● **WORK TO COMPLETE**:
Return, from the lines below, each one that includes the word "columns".

● **RAW DATA**:
★ ★ ★
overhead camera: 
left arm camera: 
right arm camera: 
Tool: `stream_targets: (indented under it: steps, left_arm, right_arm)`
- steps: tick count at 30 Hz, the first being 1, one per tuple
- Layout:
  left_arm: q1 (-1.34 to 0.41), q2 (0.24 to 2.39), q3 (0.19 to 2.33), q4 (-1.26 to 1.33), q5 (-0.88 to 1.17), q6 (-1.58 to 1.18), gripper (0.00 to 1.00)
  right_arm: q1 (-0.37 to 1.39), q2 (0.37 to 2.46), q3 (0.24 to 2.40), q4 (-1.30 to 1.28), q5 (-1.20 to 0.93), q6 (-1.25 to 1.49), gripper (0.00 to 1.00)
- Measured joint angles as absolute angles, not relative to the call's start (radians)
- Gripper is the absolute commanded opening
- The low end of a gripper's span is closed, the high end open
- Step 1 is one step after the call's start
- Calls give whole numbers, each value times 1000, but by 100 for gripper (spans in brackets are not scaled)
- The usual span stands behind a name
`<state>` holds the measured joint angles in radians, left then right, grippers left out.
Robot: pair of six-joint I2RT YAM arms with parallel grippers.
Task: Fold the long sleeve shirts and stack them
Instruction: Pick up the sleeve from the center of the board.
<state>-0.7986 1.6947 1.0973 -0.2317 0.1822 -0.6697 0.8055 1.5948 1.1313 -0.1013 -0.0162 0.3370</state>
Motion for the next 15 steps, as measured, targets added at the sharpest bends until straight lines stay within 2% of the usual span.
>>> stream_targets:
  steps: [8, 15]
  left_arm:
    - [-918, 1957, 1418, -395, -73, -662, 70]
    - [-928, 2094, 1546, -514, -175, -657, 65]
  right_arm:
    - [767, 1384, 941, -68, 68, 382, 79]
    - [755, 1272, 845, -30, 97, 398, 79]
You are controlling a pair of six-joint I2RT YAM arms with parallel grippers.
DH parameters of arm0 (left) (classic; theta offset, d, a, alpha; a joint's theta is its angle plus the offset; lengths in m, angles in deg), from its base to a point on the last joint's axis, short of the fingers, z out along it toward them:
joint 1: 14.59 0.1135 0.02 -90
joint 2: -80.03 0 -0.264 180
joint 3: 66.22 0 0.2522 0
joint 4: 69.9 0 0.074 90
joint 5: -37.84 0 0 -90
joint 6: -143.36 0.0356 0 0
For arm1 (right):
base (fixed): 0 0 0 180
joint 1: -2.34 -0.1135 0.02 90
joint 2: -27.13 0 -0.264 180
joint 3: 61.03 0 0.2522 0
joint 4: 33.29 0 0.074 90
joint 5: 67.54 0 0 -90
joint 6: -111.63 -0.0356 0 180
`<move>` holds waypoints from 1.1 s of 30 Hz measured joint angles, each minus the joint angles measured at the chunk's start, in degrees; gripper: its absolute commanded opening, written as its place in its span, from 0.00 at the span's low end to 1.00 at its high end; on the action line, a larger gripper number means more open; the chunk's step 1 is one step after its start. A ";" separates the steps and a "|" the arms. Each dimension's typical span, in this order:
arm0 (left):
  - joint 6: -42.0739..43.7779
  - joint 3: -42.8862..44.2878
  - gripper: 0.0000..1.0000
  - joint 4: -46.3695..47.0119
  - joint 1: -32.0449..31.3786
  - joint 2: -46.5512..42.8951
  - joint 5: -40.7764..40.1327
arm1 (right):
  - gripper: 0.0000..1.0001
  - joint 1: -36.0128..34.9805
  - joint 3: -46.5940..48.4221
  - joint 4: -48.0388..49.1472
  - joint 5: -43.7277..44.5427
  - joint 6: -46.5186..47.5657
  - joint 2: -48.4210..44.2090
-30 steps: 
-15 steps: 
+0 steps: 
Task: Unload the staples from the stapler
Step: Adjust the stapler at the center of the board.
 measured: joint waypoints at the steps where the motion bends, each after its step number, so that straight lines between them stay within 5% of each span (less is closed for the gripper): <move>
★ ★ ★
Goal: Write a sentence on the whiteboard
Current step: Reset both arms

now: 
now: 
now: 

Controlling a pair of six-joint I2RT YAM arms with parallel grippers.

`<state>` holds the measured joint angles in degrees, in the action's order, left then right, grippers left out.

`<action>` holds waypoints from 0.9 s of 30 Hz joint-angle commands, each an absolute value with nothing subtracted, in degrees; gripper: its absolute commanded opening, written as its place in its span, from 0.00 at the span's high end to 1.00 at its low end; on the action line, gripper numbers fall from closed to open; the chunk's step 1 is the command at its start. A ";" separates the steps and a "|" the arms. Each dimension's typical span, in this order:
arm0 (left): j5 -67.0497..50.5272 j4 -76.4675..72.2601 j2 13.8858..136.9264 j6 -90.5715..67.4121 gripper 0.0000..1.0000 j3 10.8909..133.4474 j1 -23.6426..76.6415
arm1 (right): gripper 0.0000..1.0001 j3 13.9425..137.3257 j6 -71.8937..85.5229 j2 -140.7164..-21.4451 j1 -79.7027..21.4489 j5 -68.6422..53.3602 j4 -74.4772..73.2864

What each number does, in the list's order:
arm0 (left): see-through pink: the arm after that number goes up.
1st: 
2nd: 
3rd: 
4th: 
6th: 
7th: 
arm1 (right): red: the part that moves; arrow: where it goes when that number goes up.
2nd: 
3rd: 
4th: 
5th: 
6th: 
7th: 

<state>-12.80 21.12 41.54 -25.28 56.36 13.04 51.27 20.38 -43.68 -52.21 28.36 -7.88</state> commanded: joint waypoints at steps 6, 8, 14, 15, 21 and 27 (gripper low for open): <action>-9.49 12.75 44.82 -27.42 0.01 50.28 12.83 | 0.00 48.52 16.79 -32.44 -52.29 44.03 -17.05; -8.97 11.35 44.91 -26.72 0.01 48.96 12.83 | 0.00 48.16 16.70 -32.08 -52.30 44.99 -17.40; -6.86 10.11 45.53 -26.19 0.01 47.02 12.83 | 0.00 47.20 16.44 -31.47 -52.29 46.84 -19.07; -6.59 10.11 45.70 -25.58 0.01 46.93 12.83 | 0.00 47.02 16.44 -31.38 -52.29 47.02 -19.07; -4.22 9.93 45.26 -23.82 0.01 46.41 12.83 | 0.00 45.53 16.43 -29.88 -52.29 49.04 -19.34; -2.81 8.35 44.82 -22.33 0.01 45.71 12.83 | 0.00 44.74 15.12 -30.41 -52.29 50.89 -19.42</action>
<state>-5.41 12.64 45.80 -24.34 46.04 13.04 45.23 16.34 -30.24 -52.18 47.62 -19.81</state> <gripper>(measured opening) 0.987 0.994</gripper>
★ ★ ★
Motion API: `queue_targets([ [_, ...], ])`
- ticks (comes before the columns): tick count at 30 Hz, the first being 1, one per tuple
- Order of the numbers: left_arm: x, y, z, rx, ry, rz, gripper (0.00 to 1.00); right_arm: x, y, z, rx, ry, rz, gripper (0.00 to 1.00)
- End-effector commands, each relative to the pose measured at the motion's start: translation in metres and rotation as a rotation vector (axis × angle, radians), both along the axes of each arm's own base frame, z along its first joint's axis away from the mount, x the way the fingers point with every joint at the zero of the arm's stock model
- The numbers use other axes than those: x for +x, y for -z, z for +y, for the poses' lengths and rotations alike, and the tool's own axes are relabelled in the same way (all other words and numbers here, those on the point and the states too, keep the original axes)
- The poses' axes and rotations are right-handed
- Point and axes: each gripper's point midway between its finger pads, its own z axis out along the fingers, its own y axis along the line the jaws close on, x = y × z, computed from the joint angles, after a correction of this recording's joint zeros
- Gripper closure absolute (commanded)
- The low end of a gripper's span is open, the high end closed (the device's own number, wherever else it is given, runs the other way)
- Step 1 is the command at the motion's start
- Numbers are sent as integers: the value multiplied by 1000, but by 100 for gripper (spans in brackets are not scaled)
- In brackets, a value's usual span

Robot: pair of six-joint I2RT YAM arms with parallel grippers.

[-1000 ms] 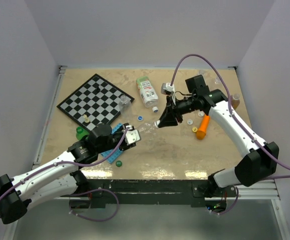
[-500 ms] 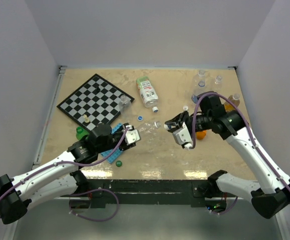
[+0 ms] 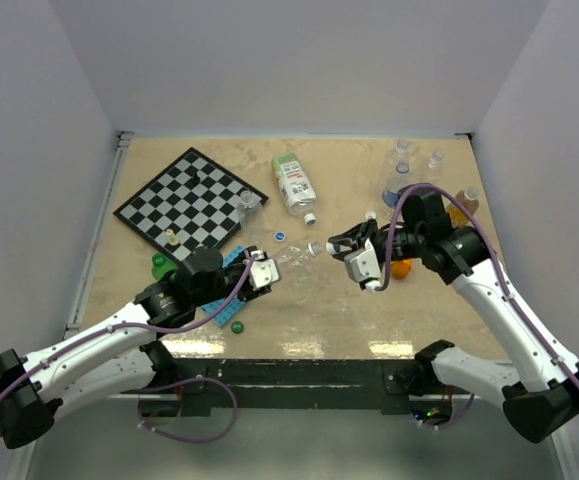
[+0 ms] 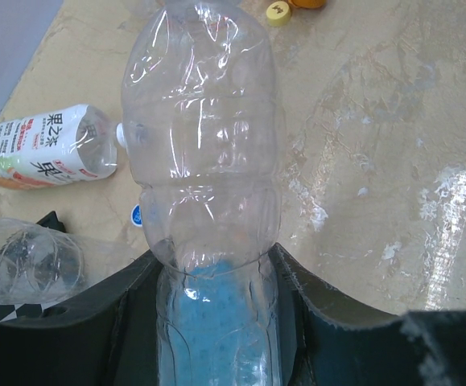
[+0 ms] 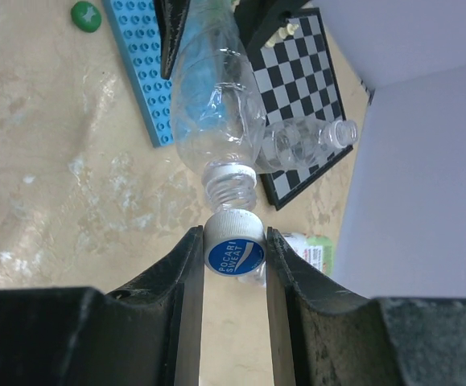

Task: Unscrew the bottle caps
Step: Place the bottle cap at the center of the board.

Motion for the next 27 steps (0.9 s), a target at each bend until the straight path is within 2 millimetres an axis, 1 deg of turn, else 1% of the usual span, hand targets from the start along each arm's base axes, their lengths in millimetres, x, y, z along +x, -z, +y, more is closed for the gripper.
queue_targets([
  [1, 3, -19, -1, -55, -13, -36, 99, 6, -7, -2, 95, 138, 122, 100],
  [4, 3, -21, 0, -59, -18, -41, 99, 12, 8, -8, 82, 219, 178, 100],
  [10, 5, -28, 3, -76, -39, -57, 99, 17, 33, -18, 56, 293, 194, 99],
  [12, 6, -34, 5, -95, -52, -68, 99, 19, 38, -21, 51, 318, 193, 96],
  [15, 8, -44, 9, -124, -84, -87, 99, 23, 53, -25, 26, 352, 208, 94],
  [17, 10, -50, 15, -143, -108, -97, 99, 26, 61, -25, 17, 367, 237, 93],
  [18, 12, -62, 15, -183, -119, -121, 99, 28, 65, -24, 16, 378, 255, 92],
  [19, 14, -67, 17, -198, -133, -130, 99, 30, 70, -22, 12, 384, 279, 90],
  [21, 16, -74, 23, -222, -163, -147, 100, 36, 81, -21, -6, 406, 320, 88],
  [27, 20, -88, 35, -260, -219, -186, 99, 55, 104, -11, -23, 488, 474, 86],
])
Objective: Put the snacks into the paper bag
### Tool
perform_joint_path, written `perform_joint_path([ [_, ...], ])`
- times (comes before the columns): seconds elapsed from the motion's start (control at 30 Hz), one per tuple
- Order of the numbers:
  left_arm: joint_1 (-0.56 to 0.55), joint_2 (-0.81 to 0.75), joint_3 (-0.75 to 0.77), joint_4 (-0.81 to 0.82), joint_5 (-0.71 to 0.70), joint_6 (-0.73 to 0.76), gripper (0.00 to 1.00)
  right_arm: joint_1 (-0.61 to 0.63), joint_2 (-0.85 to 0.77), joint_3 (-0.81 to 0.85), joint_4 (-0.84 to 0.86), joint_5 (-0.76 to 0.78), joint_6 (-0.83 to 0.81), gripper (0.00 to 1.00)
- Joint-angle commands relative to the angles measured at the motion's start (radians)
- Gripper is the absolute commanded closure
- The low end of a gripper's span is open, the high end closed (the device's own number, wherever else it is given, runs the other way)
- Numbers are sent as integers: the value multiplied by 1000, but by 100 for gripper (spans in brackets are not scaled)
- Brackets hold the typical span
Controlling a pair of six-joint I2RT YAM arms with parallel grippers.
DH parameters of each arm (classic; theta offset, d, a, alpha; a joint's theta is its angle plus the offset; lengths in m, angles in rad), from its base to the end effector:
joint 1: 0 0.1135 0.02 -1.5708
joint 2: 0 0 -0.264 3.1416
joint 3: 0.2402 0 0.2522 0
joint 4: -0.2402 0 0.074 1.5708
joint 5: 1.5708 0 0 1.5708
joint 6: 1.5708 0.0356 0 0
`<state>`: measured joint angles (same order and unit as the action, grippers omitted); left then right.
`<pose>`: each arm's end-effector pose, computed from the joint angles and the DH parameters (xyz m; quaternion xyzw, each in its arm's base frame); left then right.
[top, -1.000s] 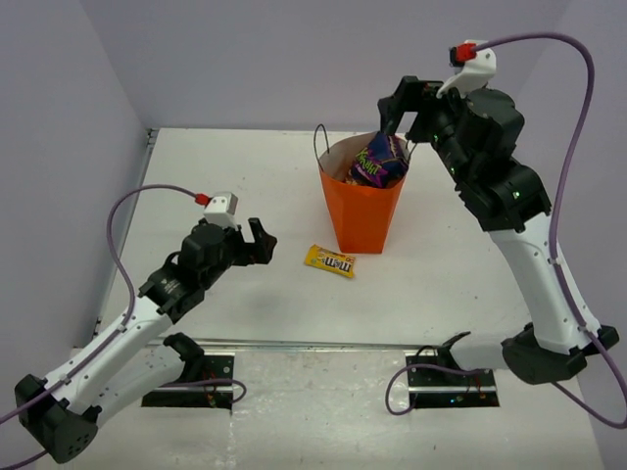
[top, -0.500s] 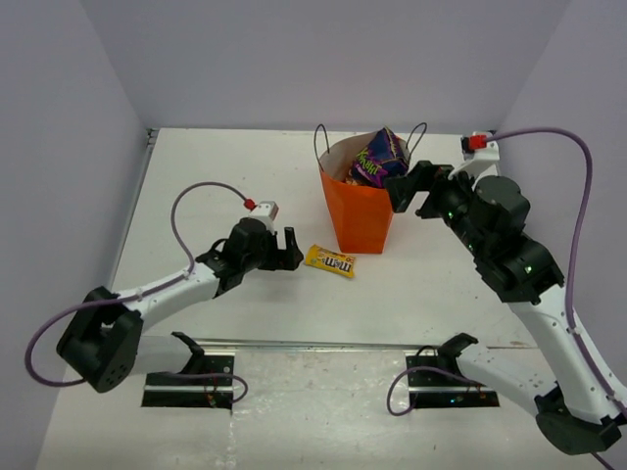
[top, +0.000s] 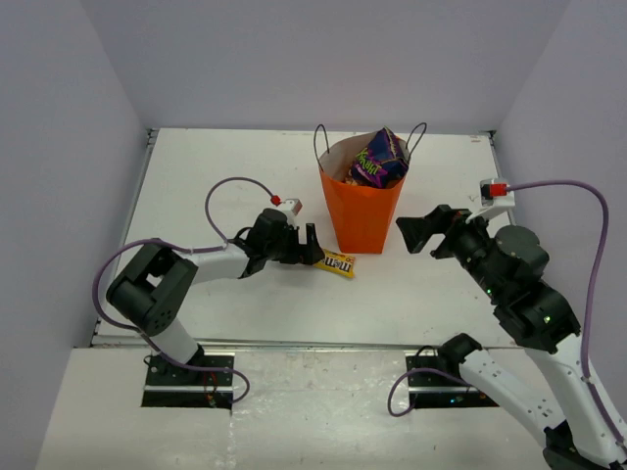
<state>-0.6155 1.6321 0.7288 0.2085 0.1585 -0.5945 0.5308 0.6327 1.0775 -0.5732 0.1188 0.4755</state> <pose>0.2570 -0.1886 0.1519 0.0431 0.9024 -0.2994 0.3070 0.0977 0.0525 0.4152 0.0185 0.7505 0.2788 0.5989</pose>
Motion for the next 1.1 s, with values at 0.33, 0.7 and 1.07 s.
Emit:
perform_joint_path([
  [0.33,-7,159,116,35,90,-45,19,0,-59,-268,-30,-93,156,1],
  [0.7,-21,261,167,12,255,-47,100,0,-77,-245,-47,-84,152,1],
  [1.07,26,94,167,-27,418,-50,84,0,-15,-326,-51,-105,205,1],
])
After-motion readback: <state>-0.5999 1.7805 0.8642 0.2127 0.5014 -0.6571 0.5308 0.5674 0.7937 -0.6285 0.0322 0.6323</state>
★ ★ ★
● **RESPONSE BOX**:
- ticks (comes before the columns): tick count at 30 Hz, the first being 1, one per tuple
- times (comes before the columns): seconds elapsed from the motion's start (control at 30 Hz), one per tuple

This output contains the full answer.